10 big Jewish ideas in final round
The Jewish Federation of Greater Los Angeles this week announced the 10 finalists for the Next Big Jewish Idea contest, which offers a $100,000 prize to the winner. The finalists include a Jewish superheroes game, Jewish care packages for those in the military, social service resources and a plan to make day school free.
Nearly 112,000 votes were cast for more than 300 submissions during the first round of voting, Jan. 11 to March 31. The finalists include the top five vote-getters along with the five chosen by a panel of judges. The final round of voting opened on May 2 and will end on June 3.
In June, the judges will reconvene, armed with new information from the finalists along with the public’s votes for the finalists and all online comments for each idea. The winner will receive up to $100,000 in funding and services as well as access to Federation’s expertise and wide-reaching community connections.
Although the judges will choose the winner, Scott Minkow, Federation’s vice president of partnerships and innovation, said the community is “encouraged to make their voice heard” by voting online.
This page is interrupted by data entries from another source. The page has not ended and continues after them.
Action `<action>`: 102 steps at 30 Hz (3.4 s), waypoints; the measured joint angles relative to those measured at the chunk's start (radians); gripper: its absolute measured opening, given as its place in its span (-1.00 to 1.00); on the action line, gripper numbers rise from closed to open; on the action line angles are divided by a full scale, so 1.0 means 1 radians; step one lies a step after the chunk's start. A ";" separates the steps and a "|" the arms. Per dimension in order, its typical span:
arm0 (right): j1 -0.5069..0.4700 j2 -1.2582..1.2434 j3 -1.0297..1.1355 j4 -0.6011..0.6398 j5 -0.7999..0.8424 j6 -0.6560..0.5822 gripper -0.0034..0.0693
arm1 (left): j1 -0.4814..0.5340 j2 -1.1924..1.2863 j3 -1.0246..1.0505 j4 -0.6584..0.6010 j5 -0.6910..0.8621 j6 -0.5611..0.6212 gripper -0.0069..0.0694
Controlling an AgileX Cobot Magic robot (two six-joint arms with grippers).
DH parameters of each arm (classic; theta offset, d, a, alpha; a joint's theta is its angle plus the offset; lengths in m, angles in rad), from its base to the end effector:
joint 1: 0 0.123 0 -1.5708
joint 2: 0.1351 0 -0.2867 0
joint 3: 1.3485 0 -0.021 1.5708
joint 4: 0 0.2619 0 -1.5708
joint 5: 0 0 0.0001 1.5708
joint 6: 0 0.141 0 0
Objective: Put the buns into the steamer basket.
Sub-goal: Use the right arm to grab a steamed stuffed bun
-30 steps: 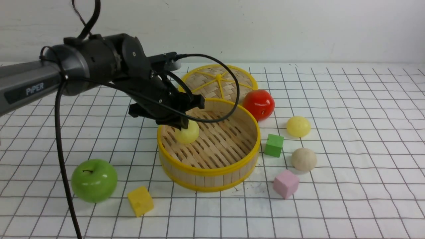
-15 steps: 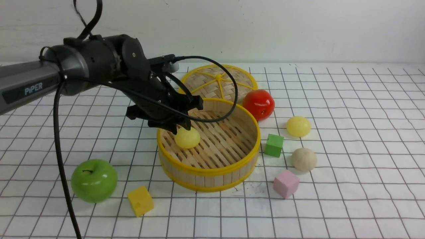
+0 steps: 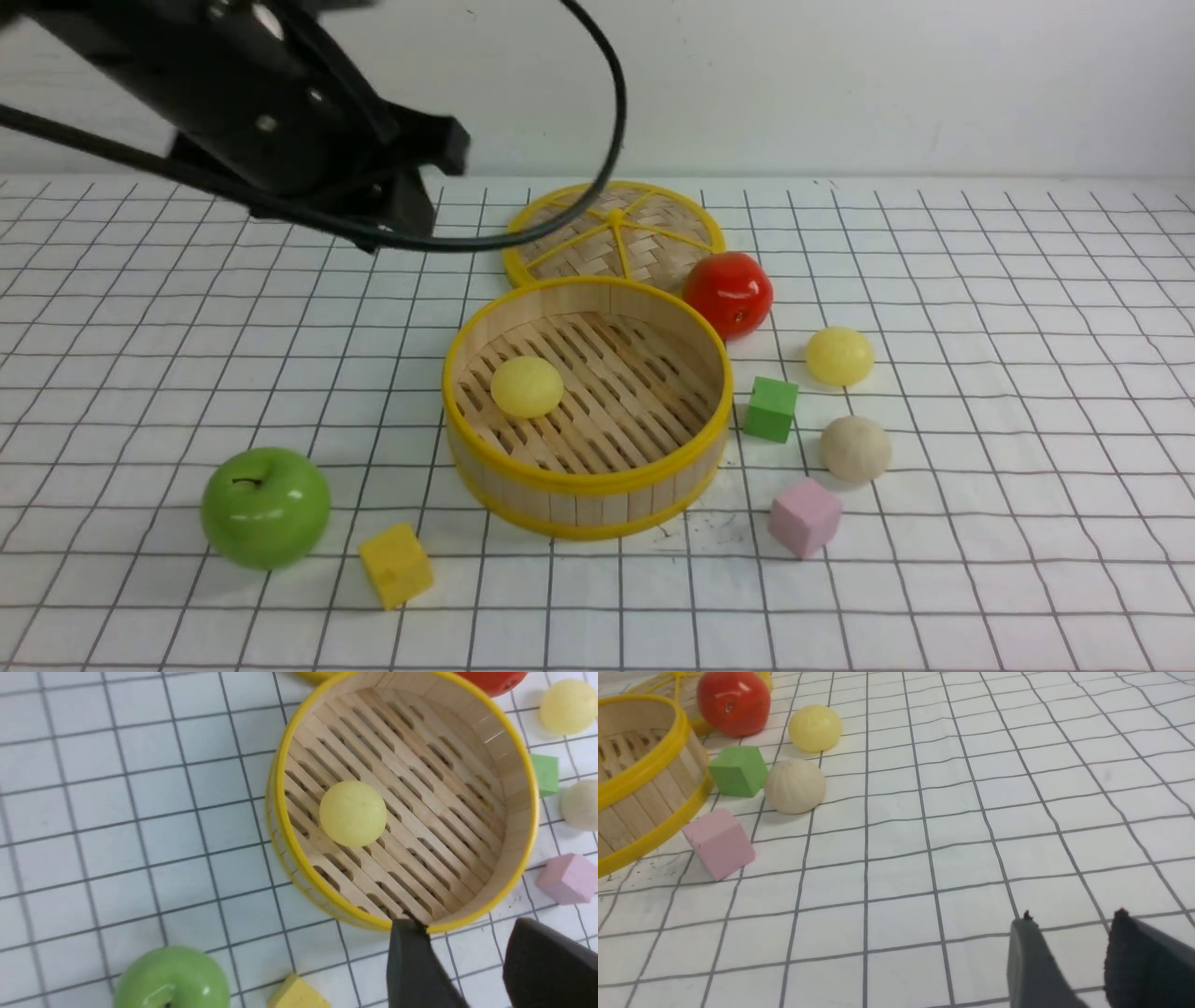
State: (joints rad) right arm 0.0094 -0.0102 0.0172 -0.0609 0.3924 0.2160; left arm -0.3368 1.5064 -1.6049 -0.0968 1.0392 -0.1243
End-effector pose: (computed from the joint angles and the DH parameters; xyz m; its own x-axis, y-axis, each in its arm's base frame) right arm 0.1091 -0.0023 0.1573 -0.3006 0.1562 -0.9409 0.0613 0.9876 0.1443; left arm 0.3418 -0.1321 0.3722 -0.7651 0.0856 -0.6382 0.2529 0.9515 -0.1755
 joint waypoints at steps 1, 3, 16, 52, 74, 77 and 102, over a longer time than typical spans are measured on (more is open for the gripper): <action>0.000 0.000 0.000 0.000 0.000 0.000 -0.24 | 0.000 -0.035 0.000 0.013 0.027 0.000 -0.13; 0.000 0.000 0.000 0.000 0.000 0.000 -0.24 | 0.000 -0.113 0.001 0.040 0.079 -0.004 -0.20; 0.000 0.000 0.000 0.000 0.000 0.000 -0.24 | 0.000 -0.700 0.401 0.090 0.158 -0.105 -0.59; 0.000 0.000 0.000 0.000 0.000 0.000 -0.24 | 0.017 -1.105 0.859 0.210 -0.212 -0.223 -0.85; 0.000 -0.001 0.000 0.000 0.000 0.000 -0.24 | 0.388 -1.516 1.633 0.271 -0.663 -0.331 -0.85; 0.000 -0.001 0.000 0.000 0.000 0.000 -0.24 | 0.388 -1.516 1.635 0.271 -0.655 -0.341 -0.85; 0.000 -0.001 0.000 -0.083 0.000 -0.001 -0.24 | 0.388 -1.516 1.635 0.271 -0.653 -0.345 -0.85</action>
State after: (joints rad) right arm 0.0094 -0.0111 0.0172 -0.1443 0.3924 0.2153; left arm 0.0511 -0.0100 0.0302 0.1739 0.3865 -0.4693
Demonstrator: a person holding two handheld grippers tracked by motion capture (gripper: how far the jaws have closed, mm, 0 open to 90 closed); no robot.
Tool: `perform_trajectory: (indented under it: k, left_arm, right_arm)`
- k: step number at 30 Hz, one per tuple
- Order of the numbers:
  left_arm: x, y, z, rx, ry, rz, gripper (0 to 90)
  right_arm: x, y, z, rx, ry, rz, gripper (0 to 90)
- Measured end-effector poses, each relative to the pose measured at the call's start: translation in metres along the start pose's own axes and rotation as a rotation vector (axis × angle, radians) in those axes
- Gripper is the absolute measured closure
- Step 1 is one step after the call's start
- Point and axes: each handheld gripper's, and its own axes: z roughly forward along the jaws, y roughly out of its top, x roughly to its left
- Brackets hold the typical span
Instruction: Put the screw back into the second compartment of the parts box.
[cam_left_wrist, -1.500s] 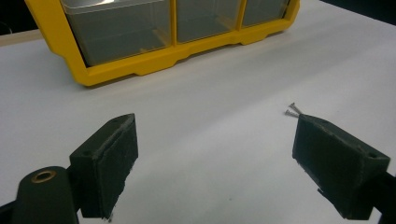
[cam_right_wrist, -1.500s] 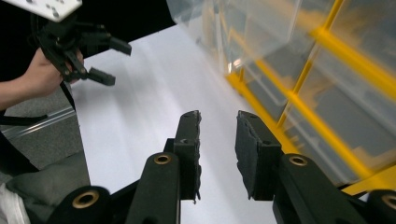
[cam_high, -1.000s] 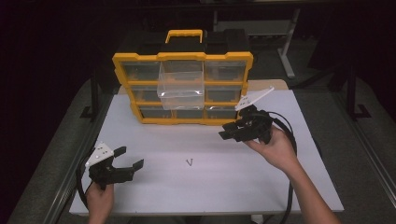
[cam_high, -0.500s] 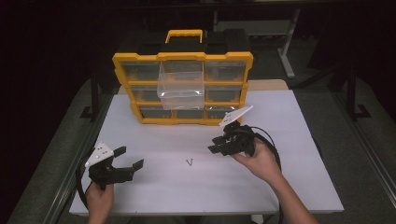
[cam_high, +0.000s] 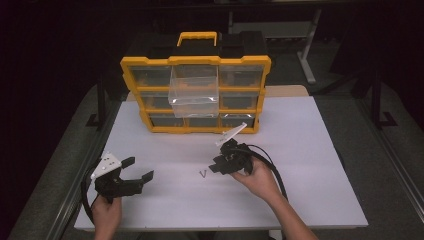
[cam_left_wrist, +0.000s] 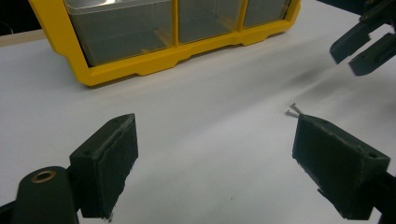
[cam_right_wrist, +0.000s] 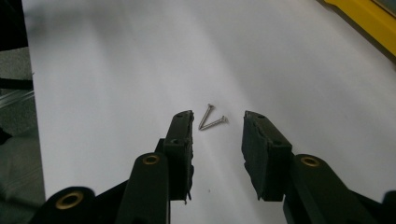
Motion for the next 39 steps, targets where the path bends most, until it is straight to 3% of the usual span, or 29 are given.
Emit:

Minkow hopes the public dialogue might help the non-winning ideas bring in other means of funding and support.
Some of the ideas that didn’t make the final cut nevertheless showed a flair for the creative. “Spiritual fitness” called for a Jewish gym with treadmills posting psalms on their screens for every mile walked. “Life Advice From Old People” is a blog sharing stories and videos of any elderly person that the author has come across. “Dance Wherever You Are” would implement a national celebration on Rosh Hashanah using art exhibitions, music and dance. “Love Thy Neighbor” proposed a program of adopting one non-Jewish urban family per synagogue to build interfaith community connections.
The 10 finalists:
Art Space Match would use bartering to connect Jewish artists with institutions such as synagogues, Jewish day schools, JCCs or Jewish retreat centers. In exchange for an organization’s donating space, the artists would offer workshops, create new projects and host open studios for the community.